The Taming of The Landscape (postmodern agriculture)

Some people don't have the opportunity to travel while others do. Some people are compelled to leave home, though most don't, many won't. If you are the oldest sibling, you may be the lucky one; you know your path and you can stay, while the others have to leave. You might escape or you might see an opportunity and take a risk – first going into the city and then leaving it. You find a place to stay and after you settle in you take a walk and count your steps in feet – beside the United States only Myanmar and Liberia have not adopted the metric system as their official system of weights and measures.

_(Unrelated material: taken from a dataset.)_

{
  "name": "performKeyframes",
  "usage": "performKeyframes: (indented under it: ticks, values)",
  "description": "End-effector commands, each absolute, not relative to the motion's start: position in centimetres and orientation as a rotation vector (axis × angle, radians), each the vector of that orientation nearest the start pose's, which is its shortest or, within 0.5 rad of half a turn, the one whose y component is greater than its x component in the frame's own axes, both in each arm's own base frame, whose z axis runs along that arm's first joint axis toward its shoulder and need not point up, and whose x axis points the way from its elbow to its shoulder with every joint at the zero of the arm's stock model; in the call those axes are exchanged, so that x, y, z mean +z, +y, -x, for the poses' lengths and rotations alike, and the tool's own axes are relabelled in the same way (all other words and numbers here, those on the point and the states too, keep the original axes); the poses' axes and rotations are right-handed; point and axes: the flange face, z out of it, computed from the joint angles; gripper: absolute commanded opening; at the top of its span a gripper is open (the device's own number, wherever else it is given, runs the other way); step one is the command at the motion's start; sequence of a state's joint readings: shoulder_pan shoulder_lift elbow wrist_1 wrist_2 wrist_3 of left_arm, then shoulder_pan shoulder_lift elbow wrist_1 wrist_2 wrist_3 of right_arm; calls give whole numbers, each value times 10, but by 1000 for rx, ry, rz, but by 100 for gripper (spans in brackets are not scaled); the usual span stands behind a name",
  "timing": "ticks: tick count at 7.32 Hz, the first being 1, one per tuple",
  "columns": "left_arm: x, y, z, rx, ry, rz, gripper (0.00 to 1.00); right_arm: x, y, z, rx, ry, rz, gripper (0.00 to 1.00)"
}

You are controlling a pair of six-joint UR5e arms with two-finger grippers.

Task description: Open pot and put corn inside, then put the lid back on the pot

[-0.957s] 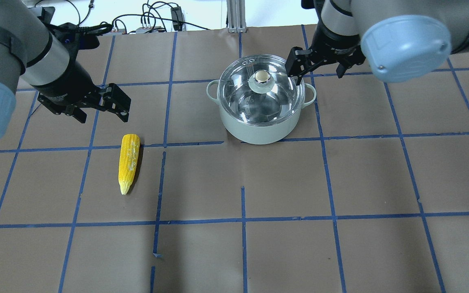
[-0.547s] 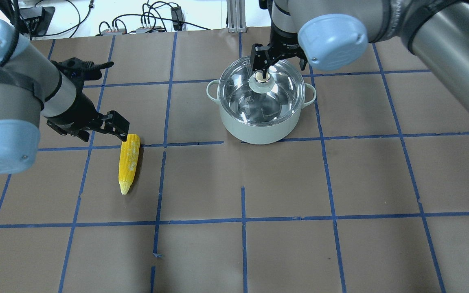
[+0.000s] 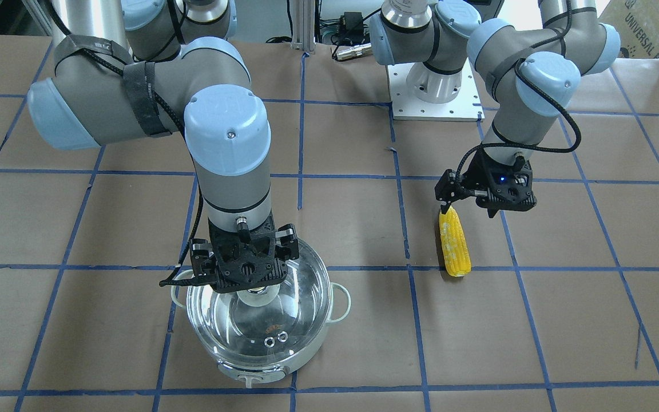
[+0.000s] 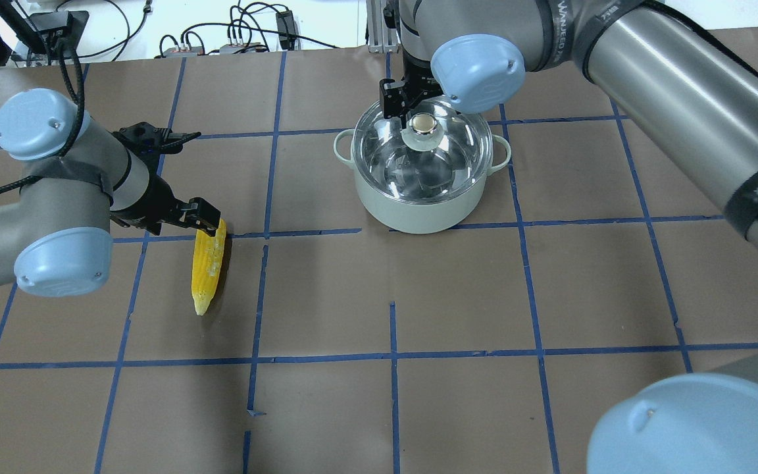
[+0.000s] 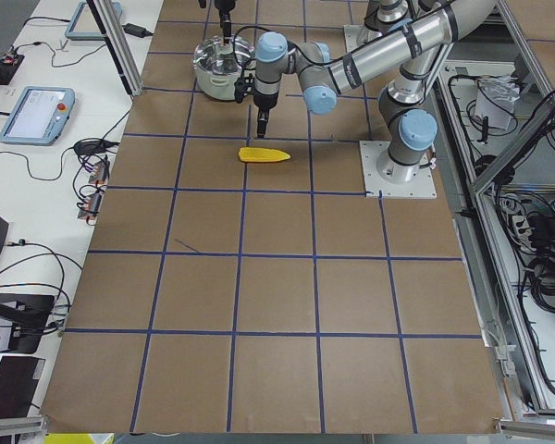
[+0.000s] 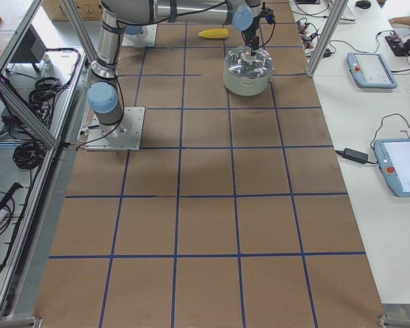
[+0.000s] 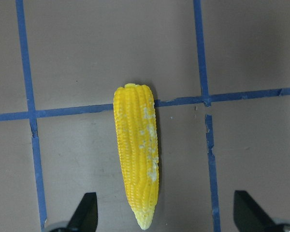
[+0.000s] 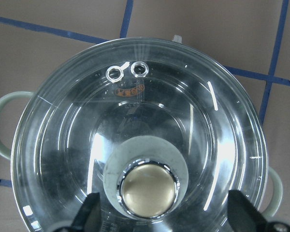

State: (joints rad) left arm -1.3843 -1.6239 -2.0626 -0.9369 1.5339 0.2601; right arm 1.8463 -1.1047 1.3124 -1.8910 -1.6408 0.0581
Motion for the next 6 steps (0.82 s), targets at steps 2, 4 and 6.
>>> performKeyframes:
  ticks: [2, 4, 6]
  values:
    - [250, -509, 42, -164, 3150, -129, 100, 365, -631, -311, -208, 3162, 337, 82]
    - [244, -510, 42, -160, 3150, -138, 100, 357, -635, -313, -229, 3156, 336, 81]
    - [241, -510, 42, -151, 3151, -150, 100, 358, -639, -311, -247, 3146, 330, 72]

You bend the bough of a tree and draw a line. You separate and merge colors. In May, the meadow turns from a brownish-grey green into a bright yellow green within a few weeks. Most of the time the lower part of the horizon is green, the upper part is blue, sometimes grey. Sometimes everything is black. You set up a landmark, build a fence to identify and protect your own and you think of how to cultivate the land and yourself. You create your landscape, which relates to the view through the screen of your lens: it can be a backdrop or it can be a playground. Sometimes you feel relief, sometimes you create an enclosed island. You domesticate the animals and yourself. It's about appropriation, adaptation and transformation, about domestication and evaluation. It's about a place called residency 108. One part of the property is more cultivated—the horses grazing, the crickets chirping smoothly away. As soon you enter the other half, you hear the wild croaking of the frogs compete with the howling of the coyotes, while the fireflies draw lines and spots into the night sky.